Nuestros políticos se están quedando sin público. Lo mismo que el periodismo. Salvo algunas meritorias excepciones, nacionales y en provincias, la prensa apenas sacude conciencias o caza una buena historia con épica humana. Anoche soñé que mi jefe decía que la sociedad necesita héroes. En el sueño, busqué mi lápiz y la moleskine para apuntar su oráculo y qué fotógrafo quería que me acompañase (hace décadas era habitual ser pareja, contar a medias la noticia para enriquecerla). Luego pensé en uno de los héroes anónimos que conozco. Un hombre sencillo, inteligente, con ingenio, hecho a sí mismo, que no deja de construirse con movilidad escrapular, conteniendo el abdomen, alargando la nuca, sin pegar al pecho la barbilla. Nunca se ha rendido. Y eso que, desde la adolescencia que perdió, ha batallado duro frente a los reveses, contra la precariedad del trabajo y los peligros de la noche donde aprendió lucidez y psicología. Sin vanidad ni exhibir cicatrices ha llegado a ser un excelente profesor que hace más flexible el esfuerzo de sus alumnos, deshaciéndoles las contracturas del estrés, de las batallas o de la edad. A cada uno le dedica un gesto de simpatía, de afecto o complicidad, mientras enseña a elevar la columna, vértebra a vértebra; a que fluya suave el lenguaje del cuerpo, la música que selecciona para transformar el esfuerzo y los estiramientos en agilidad y serenidad. De paso, con sus experiencias, un seductor humor y lo qué piensa sin doblez de la vida y de las cosas, les pone en forma la sonrisa, el ánimo, la resistencia y el porvenir. Nunca ha buscado llegar antes a ningún sitio con coartadas a argucias. Sabe juntar a gente diferente al lado de la amistad, y no le preocupa el riesgo cuando le importa el bienestar de la gente que quiere. A veces me pide que cuente historias de gente corriente que, en la crisis, sale adelante sin llamar la atención.

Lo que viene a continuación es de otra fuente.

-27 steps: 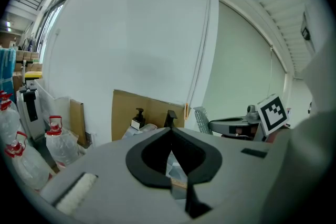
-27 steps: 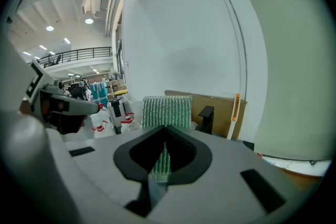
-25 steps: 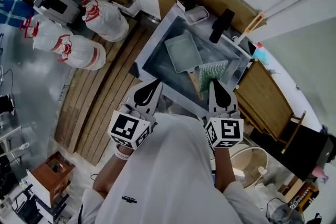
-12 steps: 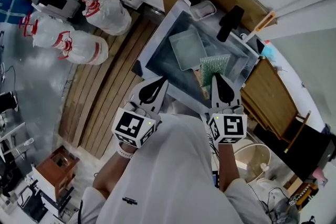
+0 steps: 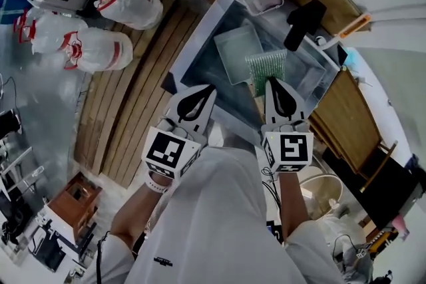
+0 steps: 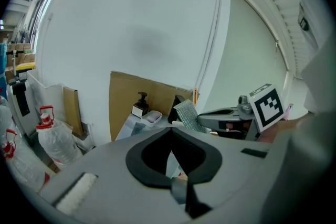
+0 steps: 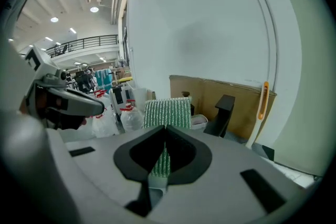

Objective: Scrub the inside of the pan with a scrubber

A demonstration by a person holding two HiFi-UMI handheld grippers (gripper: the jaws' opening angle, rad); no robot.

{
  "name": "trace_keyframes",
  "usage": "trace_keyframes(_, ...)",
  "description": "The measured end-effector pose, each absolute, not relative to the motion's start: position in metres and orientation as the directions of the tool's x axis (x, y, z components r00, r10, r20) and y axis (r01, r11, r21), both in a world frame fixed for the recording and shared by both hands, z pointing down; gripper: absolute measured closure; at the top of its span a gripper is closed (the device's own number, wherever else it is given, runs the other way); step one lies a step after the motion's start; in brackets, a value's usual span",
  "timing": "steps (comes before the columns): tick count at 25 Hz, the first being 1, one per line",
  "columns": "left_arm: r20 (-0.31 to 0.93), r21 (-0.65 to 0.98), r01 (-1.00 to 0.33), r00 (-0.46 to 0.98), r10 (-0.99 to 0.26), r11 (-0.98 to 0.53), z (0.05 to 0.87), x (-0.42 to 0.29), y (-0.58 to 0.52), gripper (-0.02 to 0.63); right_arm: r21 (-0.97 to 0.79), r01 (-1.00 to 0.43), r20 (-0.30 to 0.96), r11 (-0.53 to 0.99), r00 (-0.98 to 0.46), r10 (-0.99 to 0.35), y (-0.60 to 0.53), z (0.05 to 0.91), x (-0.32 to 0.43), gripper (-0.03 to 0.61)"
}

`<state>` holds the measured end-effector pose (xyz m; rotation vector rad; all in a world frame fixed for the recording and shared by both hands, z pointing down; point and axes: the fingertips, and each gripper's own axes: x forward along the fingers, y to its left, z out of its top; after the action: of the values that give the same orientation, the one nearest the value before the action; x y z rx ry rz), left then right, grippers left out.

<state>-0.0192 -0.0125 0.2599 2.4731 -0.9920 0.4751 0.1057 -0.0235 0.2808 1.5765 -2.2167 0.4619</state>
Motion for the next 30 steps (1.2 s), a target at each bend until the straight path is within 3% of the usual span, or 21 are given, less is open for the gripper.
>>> trace_keyframes(30, 0.527, 0.360, -0.711, 0.689, -0.497, -0.603, 0.402, 0.018, -0.081, 0.614, -0.149, -0.931, 0.777, 0.334, -0.319, -0.543, -0.121, 0.528, 0.093, 0.568)
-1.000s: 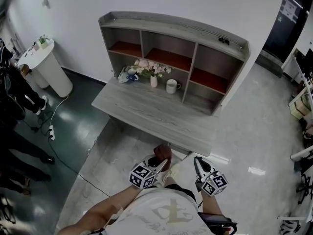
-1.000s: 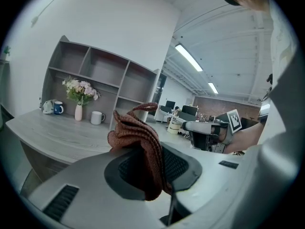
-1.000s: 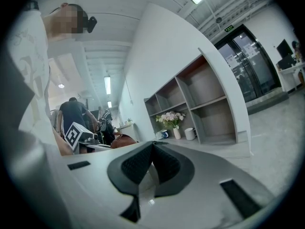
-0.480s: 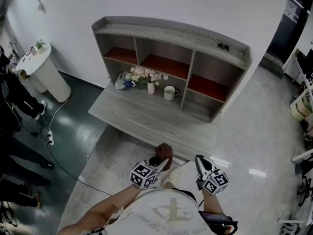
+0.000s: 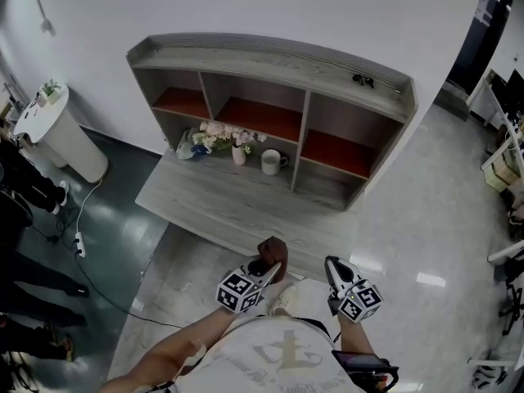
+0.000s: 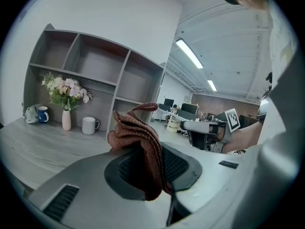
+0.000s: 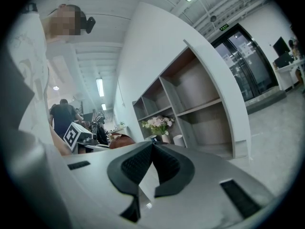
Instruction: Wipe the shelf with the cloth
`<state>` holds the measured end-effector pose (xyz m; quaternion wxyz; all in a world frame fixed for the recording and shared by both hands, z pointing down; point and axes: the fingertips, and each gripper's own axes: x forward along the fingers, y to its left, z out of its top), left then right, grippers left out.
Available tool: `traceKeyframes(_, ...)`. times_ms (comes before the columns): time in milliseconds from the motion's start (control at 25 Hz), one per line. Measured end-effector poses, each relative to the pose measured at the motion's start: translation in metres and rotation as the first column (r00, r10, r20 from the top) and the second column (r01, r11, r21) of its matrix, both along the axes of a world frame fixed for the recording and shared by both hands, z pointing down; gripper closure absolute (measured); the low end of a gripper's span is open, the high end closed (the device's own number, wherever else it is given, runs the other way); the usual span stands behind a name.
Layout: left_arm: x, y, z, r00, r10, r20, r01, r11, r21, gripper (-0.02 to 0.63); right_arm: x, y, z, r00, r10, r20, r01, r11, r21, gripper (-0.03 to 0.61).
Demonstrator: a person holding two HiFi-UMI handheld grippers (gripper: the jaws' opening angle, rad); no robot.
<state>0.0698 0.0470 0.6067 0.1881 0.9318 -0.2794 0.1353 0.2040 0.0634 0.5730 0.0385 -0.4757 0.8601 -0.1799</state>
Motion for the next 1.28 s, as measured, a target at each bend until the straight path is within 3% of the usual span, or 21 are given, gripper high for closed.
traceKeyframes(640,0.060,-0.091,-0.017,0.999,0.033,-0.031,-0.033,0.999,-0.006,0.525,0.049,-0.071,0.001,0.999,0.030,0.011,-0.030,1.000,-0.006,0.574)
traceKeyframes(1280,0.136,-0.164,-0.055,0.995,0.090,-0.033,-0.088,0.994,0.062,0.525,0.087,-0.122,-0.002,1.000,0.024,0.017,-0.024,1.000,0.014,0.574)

Este héroe del que les cuento siempre negará serlo. Pronto le echaré de menos porque es mi amigo Javier. Un furtivo que no necesita licencia para cazar las escurridizas felicidades de la vida, para ser cómo es, exigir el periodismo que ambos defendemos, y estar si lo necesitamos en la batalla. Los héroes así son pocos. Los furtivos, también.